(Records contained in a dataset)
= = = =

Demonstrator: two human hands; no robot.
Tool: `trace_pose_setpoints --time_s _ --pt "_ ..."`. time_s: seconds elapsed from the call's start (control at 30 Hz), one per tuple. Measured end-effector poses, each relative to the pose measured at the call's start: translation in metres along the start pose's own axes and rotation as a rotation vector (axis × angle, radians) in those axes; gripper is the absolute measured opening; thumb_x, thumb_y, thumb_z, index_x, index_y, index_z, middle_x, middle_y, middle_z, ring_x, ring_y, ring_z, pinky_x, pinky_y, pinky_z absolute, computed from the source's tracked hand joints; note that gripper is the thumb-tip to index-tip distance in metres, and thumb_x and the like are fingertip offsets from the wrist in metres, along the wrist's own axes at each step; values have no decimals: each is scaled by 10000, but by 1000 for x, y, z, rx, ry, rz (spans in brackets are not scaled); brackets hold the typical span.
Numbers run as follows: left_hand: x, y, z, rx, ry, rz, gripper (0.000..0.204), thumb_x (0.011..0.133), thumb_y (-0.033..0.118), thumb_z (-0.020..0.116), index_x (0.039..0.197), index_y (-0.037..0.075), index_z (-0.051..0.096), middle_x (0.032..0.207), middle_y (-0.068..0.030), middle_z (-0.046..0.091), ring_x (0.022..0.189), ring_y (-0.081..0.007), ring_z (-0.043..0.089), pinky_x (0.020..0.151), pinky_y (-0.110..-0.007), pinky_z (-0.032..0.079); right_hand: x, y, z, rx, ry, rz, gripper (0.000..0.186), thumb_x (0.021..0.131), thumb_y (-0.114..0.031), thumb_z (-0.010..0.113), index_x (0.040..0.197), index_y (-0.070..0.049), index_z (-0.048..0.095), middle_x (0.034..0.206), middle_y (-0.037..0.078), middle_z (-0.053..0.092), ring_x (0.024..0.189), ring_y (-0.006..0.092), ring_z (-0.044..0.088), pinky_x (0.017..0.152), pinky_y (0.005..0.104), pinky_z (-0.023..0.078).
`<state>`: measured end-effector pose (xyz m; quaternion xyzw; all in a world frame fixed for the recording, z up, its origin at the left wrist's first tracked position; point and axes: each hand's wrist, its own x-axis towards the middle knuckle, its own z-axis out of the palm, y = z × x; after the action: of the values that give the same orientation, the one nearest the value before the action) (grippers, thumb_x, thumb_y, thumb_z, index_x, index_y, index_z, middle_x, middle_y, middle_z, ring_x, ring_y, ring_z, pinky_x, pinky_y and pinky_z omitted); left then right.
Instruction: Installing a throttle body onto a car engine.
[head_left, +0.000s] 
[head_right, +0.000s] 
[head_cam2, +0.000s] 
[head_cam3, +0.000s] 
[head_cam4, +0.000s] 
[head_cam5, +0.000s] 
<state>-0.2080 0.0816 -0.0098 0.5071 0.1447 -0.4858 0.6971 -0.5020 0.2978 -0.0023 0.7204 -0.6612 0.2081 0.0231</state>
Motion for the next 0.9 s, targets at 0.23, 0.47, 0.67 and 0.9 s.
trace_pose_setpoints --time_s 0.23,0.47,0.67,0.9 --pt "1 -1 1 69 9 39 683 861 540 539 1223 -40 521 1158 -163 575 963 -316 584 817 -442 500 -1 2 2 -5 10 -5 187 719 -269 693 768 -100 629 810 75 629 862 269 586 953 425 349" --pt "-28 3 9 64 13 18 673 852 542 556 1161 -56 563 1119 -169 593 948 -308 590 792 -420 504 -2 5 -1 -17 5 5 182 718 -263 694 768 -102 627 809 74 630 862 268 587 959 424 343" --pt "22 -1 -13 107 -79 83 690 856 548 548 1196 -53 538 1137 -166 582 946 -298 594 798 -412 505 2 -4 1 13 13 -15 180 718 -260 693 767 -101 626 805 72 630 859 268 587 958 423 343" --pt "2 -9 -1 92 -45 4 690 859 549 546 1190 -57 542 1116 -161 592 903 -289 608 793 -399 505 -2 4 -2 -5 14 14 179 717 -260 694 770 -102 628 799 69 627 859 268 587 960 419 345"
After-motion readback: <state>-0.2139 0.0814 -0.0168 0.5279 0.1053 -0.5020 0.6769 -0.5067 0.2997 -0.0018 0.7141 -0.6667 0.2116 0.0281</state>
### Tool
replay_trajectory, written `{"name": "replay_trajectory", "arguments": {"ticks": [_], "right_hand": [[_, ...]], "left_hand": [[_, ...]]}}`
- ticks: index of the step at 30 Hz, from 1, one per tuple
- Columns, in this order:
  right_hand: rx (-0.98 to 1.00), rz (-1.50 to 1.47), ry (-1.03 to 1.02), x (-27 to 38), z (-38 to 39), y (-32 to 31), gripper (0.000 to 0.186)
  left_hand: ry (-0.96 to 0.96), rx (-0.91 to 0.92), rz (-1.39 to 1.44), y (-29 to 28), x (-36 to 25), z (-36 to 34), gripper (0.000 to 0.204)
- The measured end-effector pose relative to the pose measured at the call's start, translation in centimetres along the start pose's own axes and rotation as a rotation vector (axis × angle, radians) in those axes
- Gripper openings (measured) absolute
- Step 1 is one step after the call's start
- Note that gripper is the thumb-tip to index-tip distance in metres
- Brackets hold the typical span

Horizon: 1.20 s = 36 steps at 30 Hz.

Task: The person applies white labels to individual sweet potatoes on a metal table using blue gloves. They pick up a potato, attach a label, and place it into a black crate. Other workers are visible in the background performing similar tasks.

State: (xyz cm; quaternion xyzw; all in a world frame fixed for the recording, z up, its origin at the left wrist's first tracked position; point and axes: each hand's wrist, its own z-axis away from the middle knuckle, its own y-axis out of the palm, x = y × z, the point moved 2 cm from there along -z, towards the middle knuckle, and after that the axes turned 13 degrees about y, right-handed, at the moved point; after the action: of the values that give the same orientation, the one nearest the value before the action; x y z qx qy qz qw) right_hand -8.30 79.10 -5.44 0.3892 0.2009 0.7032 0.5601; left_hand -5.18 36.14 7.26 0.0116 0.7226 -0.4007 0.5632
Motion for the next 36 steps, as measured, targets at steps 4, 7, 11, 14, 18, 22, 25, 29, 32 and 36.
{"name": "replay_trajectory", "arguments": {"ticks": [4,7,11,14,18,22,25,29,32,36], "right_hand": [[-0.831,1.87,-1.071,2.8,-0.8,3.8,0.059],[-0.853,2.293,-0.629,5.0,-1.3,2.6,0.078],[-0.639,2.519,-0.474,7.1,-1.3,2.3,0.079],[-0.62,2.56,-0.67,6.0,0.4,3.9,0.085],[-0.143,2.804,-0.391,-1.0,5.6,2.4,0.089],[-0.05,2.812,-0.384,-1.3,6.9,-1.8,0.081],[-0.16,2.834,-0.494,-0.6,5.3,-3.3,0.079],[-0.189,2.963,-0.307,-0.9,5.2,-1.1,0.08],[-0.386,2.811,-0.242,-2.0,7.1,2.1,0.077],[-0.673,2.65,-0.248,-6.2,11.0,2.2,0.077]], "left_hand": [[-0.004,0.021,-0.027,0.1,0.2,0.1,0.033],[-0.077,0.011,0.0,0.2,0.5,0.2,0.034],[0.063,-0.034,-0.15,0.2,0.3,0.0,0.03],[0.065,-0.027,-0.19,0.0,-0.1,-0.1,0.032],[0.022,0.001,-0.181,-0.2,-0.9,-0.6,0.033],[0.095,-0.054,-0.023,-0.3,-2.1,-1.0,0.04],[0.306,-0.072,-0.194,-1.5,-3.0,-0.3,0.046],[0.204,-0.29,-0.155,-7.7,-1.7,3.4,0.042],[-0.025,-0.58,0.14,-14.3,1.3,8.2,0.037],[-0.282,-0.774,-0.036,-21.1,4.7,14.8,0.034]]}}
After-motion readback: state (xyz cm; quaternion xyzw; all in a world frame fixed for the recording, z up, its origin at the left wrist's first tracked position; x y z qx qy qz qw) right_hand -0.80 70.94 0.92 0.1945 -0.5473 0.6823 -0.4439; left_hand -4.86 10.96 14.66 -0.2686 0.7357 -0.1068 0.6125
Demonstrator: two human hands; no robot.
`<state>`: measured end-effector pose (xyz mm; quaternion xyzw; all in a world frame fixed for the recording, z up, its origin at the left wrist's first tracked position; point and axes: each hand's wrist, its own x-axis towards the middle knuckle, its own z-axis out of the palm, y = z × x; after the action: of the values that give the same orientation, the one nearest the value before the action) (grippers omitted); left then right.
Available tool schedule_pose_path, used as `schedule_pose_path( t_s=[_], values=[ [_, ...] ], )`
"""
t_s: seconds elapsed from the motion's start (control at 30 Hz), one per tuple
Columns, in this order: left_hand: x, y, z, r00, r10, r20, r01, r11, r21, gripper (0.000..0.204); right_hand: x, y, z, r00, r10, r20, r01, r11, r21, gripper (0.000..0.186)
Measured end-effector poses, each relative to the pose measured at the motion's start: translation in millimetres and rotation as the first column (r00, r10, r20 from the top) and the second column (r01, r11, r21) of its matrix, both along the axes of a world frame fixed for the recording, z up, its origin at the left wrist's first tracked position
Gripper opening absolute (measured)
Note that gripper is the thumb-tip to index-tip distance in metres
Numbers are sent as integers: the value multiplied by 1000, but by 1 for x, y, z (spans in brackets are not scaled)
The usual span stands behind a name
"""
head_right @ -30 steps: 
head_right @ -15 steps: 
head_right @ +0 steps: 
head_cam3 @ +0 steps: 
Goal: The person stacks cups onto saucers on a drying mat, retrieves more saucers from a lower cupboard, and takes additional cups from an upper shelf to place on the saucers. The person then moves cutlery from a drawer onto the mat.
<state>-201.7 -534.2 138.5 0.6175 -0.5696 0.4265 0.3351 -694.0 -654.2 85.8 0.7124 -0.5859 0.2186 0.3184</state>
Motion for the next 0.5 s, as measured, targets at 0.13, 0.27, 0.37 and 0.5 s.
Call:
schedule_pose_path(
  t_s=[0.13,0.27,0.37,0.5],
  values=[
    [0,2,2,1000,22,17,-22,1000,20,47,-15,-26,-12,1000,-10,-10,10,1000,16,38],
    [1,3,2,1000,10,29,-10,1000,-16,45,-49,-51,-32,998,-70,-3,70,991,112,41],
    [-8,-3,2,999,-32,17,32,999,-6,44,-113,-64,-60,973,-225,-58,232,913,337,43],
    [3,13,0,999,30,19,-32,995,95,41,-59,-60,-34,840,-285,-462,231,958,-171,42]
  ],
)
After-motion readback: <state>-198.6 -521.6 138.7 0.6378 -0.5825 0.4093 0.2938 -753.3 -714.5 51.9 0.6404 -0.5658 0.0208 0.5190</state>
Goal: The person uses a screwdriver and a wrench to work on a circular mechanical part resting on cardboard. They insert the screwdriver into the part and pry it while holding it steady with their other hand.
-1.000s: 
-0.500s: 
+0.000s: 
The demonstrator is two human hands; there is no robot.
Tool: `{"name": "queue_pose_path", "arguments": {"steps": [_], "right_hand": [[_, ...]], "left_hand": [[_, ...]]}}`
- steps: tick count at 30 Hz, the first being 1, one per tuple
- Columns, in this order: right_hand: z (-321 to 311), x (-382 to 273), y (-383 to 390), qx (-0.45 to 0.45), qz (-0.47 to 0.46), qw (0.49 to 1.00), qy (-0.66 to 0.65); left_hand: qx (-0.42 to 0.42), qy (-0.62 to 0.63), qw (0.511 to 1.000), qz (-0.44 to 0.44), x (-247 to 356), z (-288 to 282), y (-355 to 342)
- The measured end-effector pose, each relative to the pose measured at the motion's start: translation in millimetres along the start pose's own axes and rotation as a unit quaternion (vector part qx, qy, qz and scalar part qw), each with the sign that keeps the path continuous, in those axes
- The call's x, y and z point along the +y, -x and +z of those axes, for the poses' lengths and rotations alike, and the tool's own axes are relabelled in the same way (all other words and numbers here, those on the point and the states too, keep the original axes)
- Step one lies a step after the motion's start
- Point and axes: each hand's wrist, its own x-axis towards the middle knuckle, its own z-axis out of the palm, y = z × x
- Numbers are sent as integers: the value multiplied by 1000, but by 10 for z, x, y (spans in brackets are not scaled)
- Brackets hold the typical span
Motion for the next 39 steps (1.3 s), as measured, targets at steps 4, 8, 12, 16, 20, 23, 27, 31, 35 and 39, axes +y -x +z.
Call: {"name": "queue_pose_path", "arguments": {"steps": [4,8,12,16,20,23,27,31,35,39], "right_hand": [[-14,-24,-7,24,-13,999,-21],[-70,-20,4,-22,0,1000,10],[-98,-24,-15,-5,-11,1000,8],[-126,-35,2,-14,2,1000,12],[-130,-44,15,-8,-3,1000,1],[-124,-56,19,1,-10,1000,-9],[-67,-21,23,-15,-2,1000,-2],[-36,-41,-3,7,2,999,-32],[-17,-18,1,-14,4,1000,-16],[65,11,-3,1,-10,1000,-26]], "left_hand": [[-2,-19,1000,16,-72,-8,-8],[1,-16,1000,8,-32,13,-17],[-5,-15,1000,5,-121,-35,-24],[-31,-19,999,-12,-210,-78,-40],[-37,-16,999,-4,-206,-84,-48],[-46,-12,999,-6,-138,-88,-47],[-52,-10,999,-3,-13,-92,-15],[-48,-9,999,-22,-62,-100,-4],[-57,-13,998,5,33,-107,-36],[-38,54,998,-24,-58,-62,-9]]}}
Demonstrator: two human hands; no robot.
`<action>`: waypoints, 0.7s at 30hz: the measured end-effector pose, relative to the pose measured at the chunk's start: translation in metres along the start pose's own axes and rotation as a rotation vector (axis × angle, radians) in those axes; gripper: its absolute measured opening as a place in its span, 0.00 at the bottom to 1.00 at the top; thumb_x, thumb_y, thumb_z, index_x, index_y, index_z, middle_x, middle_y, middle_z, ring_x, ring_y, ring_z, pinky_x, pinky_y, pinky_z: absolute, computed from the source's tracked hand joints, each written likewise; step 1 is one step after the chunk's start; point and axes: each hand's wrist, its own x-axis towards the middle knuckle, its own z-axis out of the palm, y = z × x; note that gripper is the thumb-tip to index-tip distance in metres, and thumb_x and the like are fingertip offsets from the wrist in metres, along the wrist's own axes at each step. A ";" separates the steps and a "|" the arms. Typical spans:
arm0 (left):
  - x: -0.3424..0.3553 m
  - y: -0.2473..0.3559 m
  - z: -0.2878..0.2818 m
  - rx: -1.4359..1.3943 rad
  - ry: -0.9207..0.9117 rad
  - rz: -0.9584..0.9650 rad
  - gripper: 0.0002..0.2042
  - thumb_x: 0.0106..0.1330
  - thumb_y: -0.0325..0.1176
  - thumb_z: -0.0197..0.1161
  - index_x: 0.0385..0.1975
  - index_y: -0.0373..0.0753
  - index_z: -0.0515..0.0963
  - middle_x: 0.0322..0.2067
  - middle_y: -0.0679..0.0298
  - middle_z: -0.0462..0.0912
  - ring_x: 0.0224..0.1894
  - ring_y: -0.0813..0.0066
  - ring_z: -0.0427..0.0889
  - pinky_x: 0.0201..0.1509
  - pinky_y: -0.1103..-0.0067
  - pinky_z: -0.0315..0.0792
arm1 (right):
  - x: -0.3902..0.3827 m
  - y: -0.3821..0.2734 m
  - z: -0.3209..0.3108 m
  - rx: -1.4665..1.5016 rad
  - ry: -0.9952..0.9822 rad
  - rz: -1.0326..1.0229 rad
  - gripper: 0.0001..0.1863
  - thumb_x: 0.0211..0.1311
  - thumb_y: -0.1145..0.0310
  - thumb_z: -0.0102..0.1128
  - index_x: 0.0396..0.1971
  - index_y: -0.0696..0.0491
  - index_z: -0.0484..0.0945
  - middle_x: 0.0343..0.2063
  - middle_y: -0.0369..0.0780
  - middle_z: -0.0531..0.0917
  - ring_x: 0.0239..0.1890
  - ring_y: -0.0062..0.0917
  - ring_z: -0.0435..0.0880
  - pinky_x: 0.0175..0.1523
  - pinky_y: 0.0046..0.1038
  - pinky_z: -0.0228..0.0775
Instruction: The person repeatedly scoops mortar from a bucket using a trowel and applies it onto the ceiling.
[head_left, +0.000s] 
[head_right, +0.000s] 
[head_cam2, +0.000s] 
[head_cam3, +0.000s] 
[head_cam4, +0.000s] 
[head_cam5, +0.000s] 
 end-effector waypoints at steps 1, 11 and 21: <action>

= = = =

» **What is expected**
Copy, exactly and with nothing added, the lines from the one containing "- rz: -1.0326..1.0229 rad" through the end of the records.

» **Expected answer**
  - rz: -1.0326..1.0229 rad
  - gripper: 0.0001..0.1863
  - thumb_x: 0.0211..0.1311
  - thumb_y: -0.1145..0.0310
  - thumb_z: -0.0102..0.1128
  - index_x: 0.0396..0.1971
  - index_y: -0.0696..0.0491
  - index_z: -0.0484..0.0945
  - middle_x: 0.0343..0.2063
  - middle_y: -0.0369..0.0780
  - middle_z: -0.0531..0.0917
  - ring_x: 0.0239..0.1890
  - ring_y: -0.0062..0.0917
  - ring_z: -0.0435..0.0880
  - pinky_x: 0.0175..0.1523
  - pinky_y: 0.0046..0.1038
  - pinky_z: -0.0228..0.0775
Instruction: The person repeatedly scoops mortar from a bucket using a trowel and applies it onto the ceiling.
[head_left, +0.000s] 
[head_right, +0.000s] 
[head_cam2, +0.000s] 
[head_cam3, +0.000s] 
[head_cam4, +0.000s] 
[head_cam5, +0.000s] 
 end-effector waypoints at steps 1, 11 and 21: <action>

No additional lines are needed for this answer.